There are internationally recognised criteria or benchmarks which can be used to evaluate their treatments. International studies have shown that 25-30 per cent of lives could be saved by using information from such a data register to ensure that road victims are sent to the most appropriate medical centres for treament immediately after accidents.

"It is a very important principle of trauma care that patients with severe injuries be brought to the nearest appropriate hospital," he said.

Prof O'Higgins said there were three "timeframes" concerning road accident victims. The first group can die instantly or within minutes. The second group survive 24-36 hours, but then die. The third group dies within a few weeks, having spent some time in intensive care. Prof O'Higgins said deaths among those in the second or third group could be reduced if we had top class medical centres dealing with such patients.

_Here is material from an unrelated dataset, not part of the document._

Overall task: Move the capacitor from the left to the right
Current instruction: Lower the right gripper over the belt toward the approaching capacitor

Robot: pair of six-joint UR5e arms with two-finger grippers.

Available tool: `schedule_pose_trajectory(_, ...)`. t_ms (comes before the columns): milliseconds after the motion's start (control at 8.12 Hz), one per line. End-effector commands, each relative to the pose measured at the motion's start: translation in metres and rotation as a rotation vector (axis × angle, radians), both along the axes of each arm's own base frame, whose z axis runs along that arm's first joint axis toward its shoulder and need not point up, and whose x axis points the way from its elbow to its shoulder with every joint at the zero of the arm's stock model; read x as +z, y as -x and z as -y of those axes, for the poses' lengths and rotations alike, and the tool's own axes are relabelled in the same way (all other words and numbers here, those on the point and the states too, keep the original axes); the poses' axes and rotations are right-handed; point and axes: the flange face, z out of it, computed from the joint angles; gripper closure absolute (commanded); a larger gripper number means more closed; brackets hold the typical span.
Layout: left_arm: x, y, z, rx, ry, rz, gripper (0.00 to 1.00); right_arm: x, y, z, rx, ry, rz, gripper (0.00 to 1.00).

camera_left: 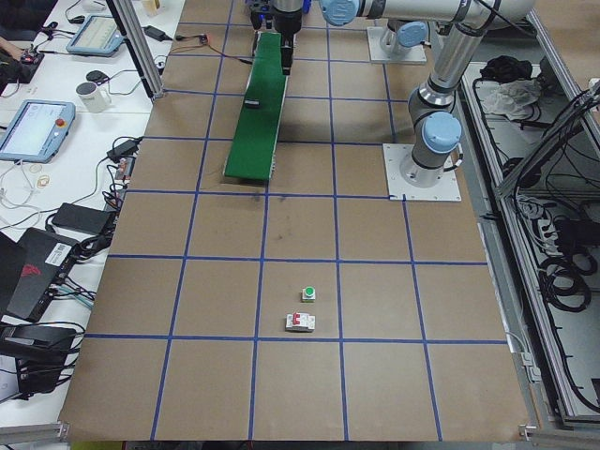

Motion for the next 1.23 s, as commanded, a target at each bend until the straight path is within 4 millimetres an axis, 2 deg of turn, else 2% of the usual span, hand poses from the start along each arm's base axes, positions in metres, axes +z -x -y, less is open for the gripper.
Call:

Prof O'Higgins is seeking a recommendation from the College of Surgeons to proceed with seeking to establish the register, which he believes will be forthcoming. He will then seek the co-operation of the hospitals, which he also expects, and then will approach the health authorities for funding.

Prof O'Higgins, who is also chair of surgery at UCD and consultant surgeon at St Vincent's University Hospital, said the length of time involved in setting up the register would depend on how many years of data it was decided to collate. However, he felt it could be done within 6-12 months.

He stressed that current treaments were very good, but a trauma register could draw attention to areas of deficiencies or strengths in health services. "That in turn would allow the Government or the Department of Health to take the appropriate steps," he said. "If we have the relevant data, we will know where the improvements should be made."